Grâce à un logiciel de reconnaissance photo et une vingtaine de partenariats avec des éditeurs de presse, il suffit de prendre en photo la page du magazine dans l’application qui va ensuite reconnaître les produits et en proposer une liste identique. Le site fonctionne davantage comme un moteur de recherche géant et permet de rechercher un produit lorsque l’on n’a pas le magazine sous les yeux.

Les fondatrices de Selectionnist n’en sont pas à leur coup d’essai. Tatiana Jama et Lara Rouyres ont créé le site spécialisé dans la vente de services haut de gamme, Dealissime, avant de le revendre en 2011 à l’américain Living Social. Toutes les deux se sont rencontrées lors de leurs études de droit. "On s’entend bien et une association qui marche, c’est plutôt rare", explique Lara.
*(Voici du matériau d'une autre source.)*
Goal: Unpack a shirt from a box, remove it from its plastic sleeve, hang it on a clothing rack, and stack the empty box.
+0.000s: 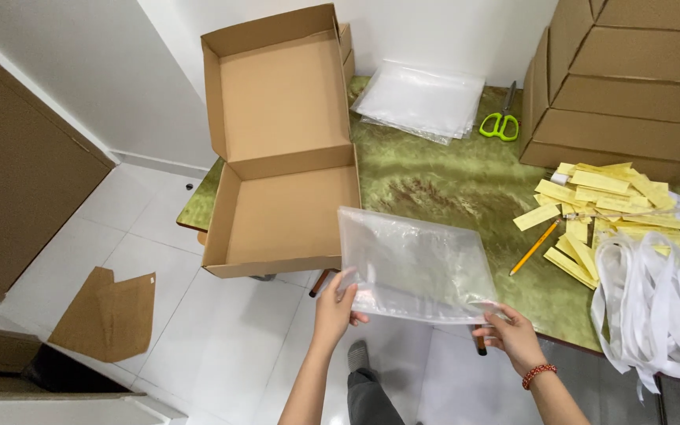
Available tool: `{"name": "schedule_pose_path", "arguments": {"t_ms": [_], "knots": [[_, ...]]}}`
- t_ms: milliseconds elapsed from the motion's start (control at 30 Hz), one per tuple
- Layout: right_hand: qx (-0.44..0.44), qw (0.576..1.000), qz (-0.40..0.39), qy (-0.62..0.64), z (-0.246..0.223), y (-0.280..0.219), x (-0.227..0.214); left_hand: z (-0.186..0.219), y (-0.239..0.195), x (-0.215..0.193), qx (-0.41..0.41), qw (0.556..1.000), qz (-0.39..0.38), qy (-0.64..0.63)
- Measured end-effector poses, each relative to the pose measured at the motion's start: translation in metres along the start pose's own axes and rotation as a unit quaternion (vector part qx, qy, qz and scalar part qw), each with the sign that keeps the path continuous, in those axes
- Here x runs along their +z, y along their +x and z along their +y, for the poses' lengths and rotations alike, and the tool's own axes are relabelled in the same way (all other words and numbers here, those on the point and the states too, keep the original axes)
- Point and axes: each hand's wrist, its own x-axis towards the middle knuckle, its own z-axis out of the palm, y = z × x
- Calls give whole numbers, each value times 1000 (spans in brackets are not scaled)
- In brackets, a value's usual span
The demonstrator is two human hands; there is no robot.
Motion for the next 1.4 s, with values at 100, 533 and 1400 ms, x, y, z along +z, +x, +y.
{"name": "schedule_pose_path", "arguments": {"t_ms": [100, 533, 1400], "knots": [[-25, 999, 23, 17, -18, 3, -6, 37, 11, 18, 11, 999, -16, 26], [-124, 977, 88, 151, -135, 122, 39, 111, 223, 61, 9, 996, -32, -83], [40, 979, 188, 73, -298, 416, 253, 118, 525, 153, -197, 946, -94, -239]]}}
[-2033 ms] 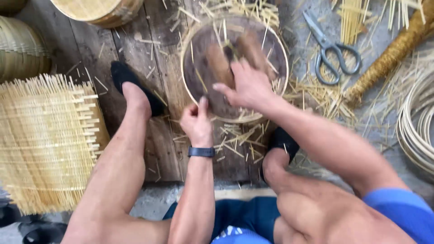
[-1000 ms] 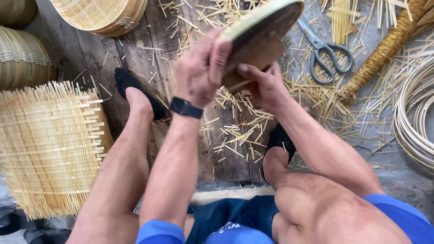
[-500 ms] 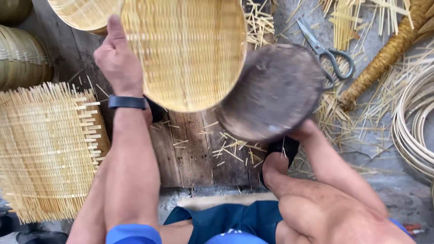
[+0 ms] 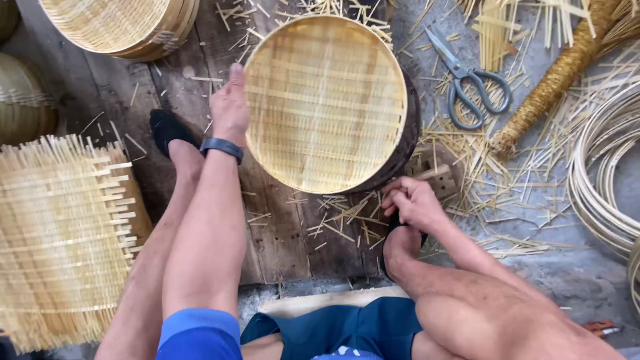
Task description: The person sits on the floor assembling a round bamboo sieve. They hold a woven bamboo mat over a round wooden mold, trim the protruding mat edges with scissors, fit a thin bamboo rim hoop around the mat, press the mat into the mold, and flip the assembled sieve over to tuck and secure the edges.
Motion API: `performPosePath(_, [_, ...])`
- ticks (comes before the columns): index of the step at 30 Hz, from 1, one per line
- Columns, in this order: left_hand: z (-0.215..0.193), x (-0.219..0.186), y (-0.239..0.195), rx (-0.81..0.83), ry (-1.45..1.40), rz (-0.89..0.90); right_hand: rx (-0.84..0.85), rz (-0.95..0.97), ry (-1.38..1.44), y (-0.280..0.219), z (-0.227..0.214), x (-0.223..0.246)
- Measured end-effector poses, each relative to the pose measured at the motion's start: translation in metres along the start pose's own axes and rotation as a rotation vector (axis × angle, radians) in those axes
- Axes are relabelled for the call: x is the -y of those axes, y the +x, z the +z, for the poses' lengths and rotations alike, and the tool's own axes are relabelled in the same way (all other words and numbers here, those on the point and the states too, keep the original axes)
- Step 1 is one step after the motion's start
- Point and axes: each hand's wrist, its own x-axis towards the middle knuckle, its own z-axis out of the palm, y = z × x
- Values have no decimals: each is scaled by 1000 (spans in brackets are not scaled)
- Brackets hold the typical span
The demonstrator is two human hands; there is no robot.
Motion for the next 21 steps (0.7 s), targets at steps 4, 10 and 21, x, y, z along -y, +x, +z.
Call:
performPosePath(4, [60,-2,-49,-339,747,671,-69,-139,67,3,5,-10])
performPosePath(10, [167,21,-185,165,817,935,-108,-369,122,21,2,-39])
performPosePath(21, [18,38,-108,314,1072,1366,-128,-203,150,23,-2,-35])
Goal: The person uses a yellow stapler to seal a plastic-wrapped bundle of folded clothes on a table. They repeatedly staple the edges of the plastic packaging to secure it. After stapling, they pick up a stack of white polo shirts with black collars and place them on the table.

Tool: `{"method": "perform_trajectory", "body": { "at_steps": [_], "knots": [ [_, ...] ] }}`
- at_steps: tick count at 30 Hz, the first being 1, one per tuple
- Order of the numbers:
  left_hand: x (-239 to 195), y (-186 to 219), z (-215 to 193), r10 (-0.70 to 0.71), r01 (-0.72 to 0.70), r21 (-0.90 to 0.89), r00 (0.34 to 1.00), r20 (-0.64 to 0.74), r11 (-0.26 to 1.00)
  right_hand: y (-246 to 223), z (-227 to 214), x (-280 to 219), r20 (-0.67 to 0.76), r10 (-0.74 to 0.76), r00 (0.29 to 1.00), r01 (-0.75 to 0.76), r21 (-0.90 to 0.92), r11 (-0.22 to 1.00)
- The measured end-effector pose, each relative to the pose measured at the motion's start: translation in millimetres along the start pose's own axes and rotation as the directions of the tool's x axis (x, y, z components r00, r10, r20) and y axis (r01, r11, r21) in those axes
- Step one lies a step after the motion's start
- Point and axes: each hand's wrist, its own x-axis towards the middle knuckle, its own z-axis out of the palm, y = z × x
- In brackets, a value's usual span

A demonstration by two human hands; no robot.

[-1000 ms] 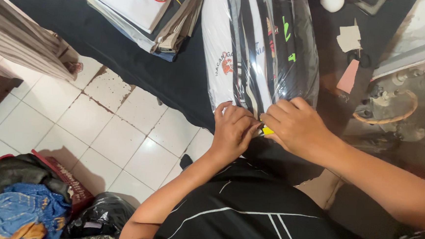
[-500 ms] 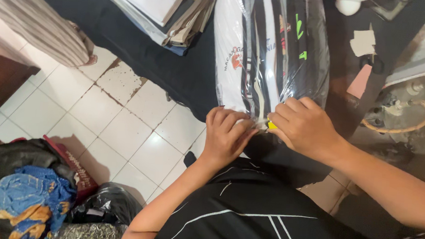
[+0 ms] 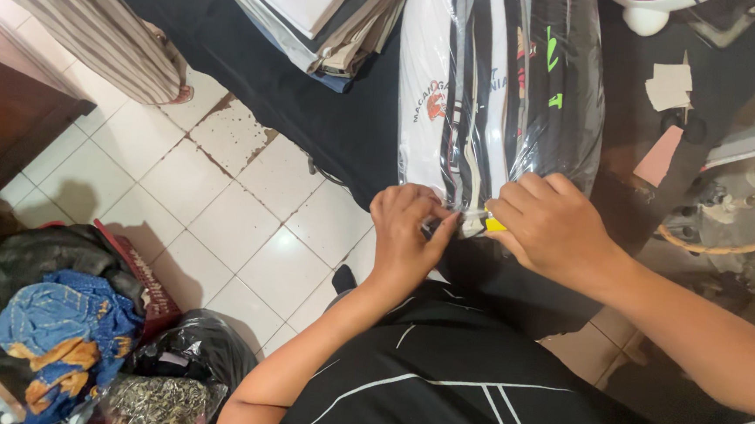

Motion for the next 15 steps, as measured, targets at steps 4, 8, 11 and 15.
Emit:
{"method": "perform_trajectory", "body": {
  "at_steps": [4,8,11,15],
  "knots": [
    [-0.2,-2.2,2.4,-0.114,0.117,-0.055,0.992,0.054,0.992,0.5,1.1,-1.6,0.003,0.007,1.0,-0.007,-0.008,1.0],
    [3.4,-1.2,1.5,-0.191,0.195,-0.1,0.98,0.052,0.976,1.5,2.7,-1.0,0.003,0.012,1.0,-0.012,0.008,1.0],
    [6.6,-0.9,-2.9,-0.116,0.121,-0.038,0.987,0.107,0.992,1.1,1.3,-1.7,0.003,0.013,1.0,-0.013,0.016,1.0],
    [8.6,-2.4,-5.7,-0.024,0.023,0.008,0.993,0.118,1.0,-2.0,-3.5,-1.0,-0.007,0.038,0.999,-0.037,0.06,0.998]
  ]
}}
Elles travaillent sur ce projet depuis l’été 2013 et ont lancé officiellement Selectionnist en novembre. Le succès est immédiatement au rendez-vous puisque plus de 30.000 personnes ont téléchargé l’application en l’espace de 48 heures. "Je crois que ça marche parce qu’on répond à un vrai besoin. Les trois quart des gens qui lisent des magasines voient des produits qui leur plaisent mais ne savent pas où les acheter".

Lara explique avec humour l’envie qu’elle a eue de monter une nouvelle affaire, assez peu de temps après avoir revendu la première : "je ne sais pas faire grand-chose d’autre, ça me semblait assez naturel. J’ai un certain goût pour le challenge et j’aime faire des choses en rupture. Avec Tatiana, on aime résoudre des problèmes et apporter notre pierre à l’édifice".
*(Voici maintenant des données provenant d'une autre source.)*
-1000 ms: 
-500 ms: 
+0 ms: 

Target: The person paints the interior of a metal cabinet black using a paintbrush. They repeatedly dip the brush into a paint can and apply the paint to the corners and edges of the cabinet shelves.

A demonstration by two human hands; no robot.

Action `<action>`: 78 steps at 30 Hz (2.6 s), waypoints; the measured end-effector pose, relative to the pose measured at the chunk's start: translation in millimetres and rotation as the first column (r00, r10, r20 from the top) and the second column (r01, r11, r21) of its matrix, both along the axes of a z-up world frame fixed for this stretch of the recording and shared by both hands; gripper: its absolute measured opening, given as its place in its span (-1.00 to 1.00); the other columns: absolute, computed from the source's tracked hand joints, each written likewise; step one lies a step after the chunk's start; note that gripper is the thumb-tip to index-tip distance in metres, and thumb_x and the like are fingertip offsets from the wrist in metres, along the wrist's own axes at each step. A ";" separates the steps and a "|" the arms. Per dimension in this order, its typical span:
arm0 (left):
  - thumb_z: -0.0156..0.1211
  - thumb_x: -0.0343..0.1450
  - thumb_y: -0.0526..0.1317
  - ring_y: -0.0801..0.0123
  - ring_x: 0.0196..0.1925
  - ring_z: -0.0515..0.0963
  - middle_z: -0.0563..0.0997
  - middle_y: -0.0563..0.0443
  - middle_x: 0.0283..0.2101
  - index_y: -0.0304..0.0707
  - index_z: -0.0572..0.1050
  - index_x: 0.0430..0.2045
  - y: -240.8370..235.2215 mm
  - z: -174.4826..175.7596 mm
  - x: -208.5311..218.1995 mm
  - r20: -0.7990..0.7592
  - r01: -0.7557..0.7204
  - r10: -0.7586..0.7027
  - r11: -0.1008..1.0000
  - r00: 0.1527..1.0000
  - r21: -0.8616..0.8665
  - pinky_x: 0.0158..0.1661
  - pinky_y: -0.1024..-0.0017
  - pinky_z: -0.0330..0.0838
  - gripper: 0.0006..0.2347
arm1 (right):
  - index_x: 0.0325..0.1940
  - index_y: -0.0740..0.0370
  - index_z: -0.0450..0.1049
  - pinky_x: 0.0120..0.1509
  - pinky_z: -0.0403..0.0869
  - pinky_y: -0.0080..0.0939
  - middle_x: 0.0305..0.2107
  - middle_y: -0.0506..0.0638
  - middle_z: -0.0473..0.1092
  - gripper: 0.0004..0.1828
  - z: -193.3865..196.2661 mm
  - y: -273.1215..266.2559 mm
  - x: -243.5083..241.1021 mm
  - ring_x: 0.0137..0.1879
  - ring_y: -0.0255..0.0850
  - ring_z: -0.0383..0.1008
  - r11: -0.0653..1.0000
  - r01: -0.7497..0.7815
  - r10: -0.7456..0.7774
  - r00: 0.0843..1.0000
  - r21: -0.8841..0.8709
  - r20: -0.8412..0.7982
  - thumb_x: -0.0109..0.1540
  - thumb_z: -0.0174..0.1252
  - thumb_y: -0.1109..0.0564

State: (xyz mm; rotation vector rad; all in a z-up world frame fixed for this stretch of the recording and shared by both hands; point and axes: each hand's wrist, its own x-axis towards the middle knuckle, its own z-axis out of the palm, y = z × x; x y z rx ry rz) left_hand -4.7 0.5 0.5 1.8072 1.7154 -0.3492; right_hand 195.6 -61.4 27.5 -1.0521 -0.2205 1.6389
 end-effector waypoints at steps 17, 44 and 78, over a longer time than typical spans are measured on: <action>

Si leur expérience précédente est un avantage, elle présente certains inconvénients. "On gagne du temps aujourd’hui sur certaines choses parce qu’on a des réflexes et plus de contacts. On se pose moins de questions, mais la première fois est assez insouciante, on ose plus et on est plus spontané". Pour elle, il ne fait aucun doute que créer son entreprise aujourd’hui est beaucoup plus difficile qu’il y a quelques années : "les gens sont meilleurs, il y a plus de boites et la technologie coûte plus cher".

Tout est fait pour satisfaire au maximum les utilisateurs : "ce que l’on ne peut pas résoudre avec la technologie, on le fait à la main. On essai d’apporter 100% de satisfaction". Et chaque mois, 6 à 7000 nouveaux produits à traiter viennent s’ajouter à la base de données. Pour y faire face, Tatiana et Lara ont déjà recruté une dizaine de personnes.
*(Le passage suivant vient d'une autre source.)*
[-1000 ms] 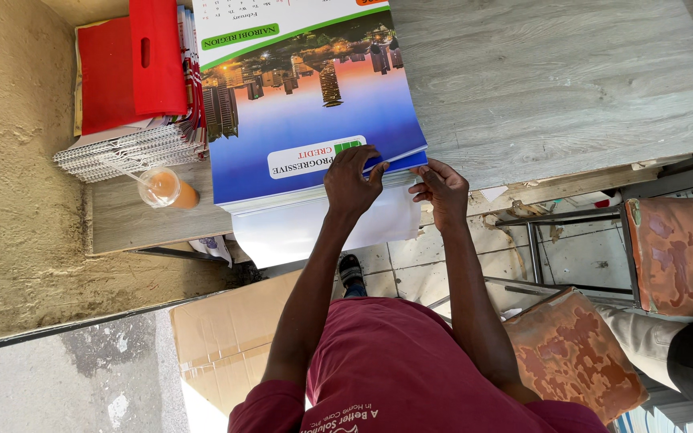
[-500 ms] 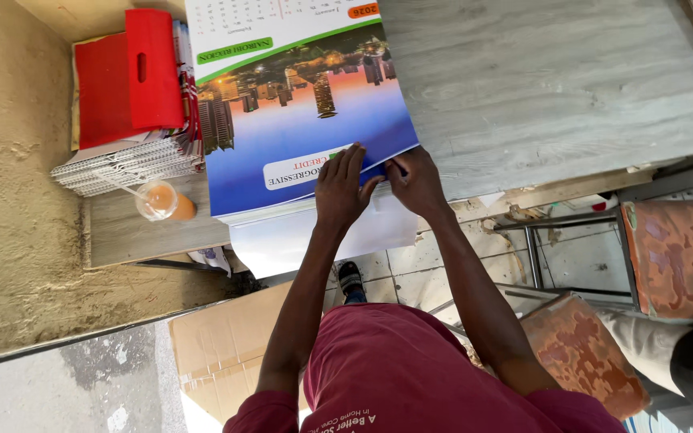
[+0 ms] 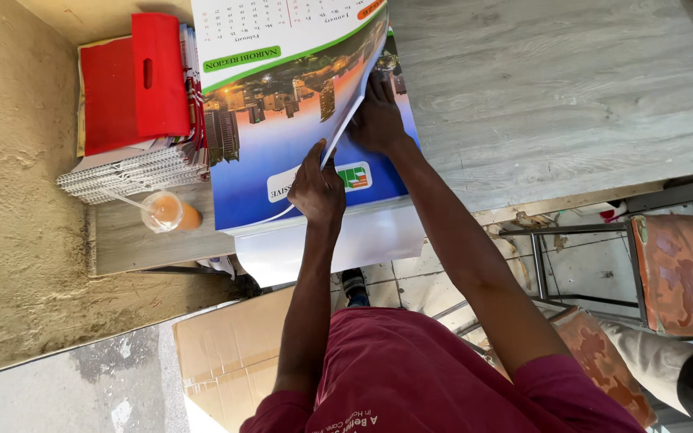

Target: The person picks up a 2026 Progressive Credit calendar from a table, fans through its pages, and then places it on top of a stack of similar calendars. They repeat this process with another calendar, aligning it with the stack.

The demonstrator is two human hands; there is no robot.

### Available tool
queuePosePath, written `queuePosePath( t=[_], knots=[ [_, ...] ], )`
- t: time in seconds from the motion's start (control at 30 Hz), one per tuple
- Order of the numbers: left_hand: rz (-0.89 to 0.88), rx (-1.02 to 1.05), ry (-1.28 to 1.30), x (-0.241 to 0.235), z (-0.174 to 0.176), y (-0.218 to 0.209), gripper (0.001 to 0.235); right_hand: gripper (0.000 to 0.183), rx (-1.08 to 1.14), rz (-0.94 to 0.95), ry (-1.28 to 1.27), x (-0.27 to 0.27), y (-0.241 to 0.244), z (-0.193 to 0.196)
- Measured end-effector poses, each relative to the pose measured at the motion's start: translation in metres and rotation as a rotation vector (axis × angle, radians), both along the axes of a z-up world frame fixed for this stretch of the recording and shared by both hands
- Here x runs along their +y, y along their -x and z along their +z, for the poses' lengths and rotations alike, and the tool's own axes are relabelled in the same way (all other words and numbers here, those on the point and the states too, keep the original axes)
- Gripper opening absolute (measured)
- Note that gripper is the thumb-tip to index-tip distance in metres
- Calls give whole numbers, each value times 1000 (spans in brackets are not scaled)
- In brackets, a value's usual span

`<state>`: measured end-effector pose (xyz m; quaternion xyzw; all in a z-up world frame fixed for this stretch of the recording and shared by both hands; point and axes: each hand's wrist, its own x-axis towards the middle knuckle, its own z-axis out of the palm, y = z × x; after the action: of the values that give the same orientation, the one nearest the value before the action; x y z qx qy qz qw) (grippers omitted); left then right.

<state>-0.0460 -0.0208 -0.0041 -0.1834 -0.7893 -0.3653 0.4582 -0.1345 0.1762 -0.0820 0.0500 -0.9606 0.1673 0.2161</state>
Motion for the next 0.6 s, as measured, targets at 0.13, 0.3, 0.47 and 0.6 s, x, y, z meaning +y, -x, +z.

Lara et Tatiana ont de nombreux projets pour améliorer leur application, de la personnalisation à la recommandation de produits : "le but, c’est d’évangéliser le truc. Il y a de plus en plus de QR code, les applis comme Shazam se développent, c’est un usage qui tend à devenir global". Selectionnist entend bien se placer sur ce créneau et, même si Lara n’en dit pas plus, pousser la technologie plus loin. "Aujourd’hui, notre valeur ajoutée, c’est de transformer du contenu existant en e-commerce, la lectrice en acheteuse. On se positionne sur la manière dont on peut améliorer l’intention d’achat".

Et qu’en est-il de l’accueille qu’a reçu Selectionnist auprès des groupes de presse ? "Tout dépend où ils en sont dans leur transformation digitale, mais on est globalement bien perçues". En attendant le développement à l’international, Selectionnist prévoit de rajouter une partie pour les hommes et la décoration dans ses thèmes traités.